Algorithm Summarize: Advanced Motion Planning and AI

Lattice Planning
- Introduction
- Principles
MPPI (Model Predictive Path Integral Control)
AlphaGo, AlphaZero, and Monte-Carlo Tree Search

Lattice Planning

Introduction

Lattice planning is a technique in robotics and motion planning that discretizes the continuous environment into a grid-like structure, known as a lattice. It enables the efficient computation of paths and motions by representing the search space as a set of states connected through predefined actions.

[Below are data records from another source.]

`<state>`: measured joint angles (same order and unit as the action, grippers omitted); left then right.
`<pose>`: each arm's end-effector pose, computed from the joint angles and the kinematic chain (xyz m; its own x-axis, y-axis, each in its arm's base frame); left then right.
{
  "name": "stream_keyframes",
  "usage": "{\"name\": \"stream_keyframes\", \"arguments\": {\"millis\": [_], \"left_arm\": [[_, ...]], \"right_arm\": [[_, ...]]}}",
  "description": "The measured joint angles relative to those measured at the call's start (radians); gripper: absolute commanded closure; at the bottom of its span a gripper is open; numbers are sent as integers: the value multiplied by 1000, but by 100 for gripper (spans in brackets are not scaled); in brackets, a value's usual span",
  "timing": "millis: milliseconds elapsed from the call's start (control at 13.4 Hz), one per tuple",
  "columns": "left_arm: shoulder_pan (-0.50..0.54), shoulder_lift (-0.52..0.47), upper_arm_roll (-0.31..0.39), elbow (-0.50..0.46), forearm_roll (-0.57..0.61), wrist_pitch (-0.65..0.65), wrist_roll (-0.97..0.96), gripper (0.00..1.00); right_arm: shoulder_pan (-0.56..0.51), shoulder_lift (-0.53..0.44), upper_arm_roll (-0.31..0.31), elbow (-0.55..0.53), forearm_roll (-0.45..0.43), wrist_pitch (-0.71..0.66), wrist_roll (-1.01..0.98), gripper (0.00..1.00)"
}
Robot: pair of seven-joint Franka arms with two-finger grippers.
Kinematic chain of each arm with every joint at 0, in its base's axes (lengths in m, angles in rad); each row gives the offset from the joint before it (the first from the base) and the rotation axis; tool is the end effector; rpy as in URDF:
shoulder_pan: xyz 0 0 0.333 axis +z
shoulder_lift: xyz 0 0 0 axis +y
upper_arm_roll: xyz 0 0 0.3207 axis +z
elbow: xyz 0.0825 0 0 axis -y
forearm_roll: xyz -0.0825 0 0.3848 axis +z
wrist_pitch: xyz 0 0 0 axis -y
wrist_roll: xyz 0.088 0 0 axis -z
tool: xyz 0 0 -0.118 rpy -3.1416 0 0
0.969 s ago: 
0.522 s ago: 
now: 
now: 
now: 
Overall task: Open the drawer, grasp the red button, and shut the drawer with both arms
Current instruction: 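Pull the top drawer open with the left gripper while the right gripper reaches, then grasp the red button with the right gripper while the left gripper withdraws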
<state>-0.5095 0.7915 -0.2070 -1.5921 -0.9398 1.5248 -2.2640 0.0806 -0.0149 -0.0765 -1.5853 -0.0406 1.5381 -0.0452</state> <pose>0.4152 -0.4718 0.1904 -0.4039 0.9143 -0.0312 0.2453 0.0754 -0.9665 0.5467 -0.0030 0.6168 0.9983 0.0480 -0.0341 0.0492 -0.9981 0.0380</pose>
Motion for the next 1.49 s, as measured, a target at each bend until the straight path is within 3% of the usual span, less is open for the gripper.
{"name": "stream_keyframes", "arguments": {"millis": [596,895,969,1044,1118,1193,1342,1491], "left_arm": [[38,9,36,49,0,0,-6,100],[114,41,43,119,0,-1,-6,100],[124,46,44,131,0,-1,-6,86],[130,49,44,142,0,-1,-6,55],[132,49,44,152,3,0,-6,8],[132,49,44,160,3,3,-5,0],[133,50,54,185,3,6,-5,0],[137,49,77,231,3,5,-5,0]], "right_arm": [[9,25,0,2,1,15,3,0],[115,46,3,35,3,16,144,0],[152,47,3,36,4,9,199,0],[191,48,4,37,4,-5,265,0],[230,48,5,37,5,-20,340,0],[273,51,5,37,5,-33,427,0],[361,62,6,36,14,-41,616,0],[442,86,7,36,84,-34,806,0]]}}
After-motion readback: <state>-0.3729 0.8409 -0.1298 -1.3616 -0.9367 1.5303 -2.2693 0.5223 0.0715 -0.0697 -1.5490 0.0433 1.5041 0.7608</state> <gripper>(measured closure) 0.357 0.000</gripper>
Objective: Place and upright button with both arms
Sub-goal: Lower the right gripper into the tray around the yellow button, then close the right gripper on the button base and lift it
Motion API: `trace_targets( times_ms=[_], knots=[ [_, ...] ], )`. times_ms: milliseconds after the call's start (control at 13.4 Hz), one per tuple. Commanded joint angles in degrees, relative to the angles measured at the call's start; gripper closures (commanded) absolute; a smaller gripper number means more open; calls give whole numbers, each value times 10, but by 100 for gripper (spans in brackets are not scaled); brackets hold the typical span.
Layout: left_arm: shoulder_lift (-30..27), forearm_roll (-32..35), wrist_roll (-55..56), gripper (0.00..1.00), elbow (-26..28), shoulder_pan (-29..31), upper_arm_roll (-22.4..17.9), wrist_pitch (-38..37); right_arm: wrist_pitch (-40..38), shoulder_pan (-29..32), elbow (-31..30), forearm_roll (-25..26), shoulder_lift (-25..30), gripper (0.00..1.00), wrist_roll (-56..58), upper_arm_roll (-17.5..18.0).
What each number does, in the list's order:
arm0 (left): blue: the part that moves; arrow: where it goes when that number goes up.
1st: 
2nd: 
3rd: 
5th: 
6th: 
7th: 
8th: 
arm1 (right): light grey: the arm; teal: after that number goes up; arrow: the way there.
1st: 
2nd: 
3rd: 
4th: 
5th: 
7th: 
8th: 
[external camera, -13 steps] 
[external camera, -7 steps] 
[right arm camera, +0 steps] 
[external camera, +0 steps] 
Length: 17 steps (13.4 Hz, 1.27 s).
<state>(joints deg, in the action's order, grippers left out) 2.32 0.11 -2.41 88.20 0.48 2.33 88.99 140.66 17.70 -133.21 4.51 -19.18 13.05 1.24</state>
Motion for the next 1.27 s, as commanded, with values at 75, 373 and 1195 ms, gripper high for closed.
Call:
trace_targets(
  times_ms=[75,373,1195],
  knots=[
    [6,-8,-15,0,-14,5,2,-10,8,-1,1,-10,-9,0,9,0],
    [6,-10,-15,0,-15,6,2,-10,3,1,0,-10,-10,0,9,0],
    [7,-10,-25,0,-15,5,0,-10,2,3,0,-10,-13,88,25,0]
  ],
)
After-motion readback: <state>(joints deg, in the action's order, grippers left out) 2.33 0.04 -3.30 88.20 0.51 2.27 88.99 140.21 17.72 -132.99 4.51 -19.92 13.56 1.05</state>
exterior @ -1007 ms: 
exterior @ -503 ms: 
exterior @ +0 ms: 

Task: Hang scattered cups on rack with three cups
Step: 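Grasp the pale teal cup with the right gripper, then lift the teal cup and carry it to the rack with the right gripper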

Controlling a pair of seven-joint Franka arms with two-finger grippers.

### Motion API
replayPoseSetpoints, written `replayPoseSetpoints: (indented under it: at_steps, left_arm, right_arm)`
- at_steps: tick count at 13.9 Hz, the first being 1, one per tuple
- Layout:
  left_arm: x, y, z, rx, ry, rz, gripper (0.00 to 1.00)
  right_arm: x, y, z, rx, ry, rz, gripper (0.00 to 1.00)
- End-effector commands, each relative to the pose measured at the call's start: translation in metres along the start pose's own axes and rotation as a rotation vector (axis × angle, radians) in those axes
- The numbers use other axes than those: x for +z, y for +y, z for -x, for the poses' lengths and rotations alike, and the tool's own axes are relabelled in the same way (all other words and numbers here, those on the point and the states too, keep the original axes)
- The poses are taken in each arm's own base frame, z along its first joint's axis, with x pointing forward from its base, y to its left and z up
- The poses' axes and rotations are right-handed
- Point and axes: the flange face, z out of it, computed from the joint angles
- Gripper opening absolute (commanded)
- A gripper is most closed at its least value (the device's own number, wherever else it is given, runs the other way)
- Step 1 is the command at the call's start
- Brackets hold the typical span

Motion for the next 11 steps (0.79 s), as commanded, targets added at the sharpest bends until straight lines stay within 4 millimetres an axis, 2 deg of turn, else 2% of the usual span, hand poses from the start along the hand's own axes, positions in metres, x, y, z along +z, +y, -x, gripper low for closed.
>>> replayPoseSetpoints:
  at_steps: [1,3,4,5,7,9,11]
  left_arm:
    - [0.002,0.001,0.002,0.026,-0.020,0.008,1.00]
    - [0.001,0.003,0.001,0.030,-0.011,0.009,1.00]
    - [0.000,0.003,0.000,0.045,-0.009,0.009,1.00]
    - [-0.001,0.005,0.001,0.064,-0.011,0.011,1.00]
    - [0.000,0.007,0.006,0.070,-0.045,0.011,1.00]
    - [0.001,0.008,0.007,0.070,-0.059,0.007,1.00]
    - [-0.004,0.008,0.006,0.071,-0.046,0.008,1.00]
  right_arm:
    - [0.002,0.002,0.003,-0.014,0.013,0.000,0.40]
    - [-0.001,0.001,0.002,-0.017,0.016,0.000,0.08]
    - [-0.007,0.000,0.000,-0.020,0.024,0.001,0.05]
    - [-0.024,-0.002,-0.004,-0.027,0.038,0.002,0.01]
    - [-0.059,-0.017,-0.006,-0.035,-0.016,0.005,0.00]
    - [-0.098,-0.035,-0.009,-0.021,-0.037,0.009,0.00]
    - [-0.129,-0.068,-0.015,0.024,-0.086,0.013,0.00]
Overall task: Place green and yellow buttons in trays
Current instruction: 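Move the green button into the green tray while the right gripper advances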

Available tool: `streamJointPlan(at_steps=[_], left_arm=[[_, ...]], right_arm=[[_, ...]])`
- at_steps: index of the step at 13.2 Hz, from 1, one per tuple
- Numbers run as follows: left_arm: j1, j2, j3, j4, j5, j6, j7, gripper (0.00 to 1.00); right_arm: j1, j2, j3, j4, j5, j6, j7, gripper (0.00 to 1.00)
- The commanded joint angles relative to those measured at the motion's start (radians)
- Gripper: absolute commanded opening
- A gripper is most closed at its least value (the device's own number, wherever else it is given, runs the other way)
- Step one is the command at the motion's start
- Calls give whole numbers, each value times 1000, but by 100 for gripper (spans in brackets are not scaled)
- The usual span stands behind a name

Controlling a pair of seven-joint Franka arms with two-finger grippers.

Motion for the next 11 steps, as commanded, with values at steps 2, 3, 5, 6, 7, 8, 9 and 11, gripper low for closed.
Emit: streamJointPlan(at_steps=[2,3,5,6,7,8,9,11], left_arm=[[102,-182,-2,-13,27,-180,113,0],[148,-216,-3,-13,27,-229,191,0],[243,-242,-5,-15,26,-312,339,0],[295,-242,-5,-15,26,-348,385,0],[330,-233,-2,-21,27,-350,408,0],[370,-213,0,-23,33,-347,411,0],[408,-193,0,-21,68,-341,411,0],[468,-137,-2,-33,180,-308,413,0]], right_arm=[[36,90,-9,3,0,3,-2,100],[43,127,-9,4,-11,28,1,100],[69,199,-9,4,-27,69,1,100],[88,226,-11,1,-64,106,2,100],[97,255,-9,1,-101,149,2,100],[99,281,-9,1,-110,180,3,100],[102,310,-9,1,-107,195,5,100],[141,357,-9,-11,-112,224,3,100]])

This approach simplifies planning by converting complex, continuous problems into simpler, discrete ones, allowing algorithms like A* or D* to find optimal or near-optimal paths. Lattice planning is particularly useful for robot navigation in structured environments where obstacles and constraints can be effectively represented in a grid.

Principles

Lattice Construction

Key Components:

Motion primitives: These are small, simple movements that the robot can make, such as moving forward by a fixed amount or turning a fixed angle. These primitive movements are predefined, allowing the robot to use them without recalculating the entire path every time.
Collision checking: During pre-computation, we need to verify whether each potential motion (or trajectory) within the lattice is collision-free (physically feasible). If a transition leads to a collision, that path is removed from the lattice.

Path Searching

The state lattice is specified by a regular sampling of nodes in the state space and edges between them. Edges correspond to feasible and local paths between nodes (also called motion primitives or control set). Since the state lattice is a directed graph, any graph search algorithm is appropriate for finding a path in it.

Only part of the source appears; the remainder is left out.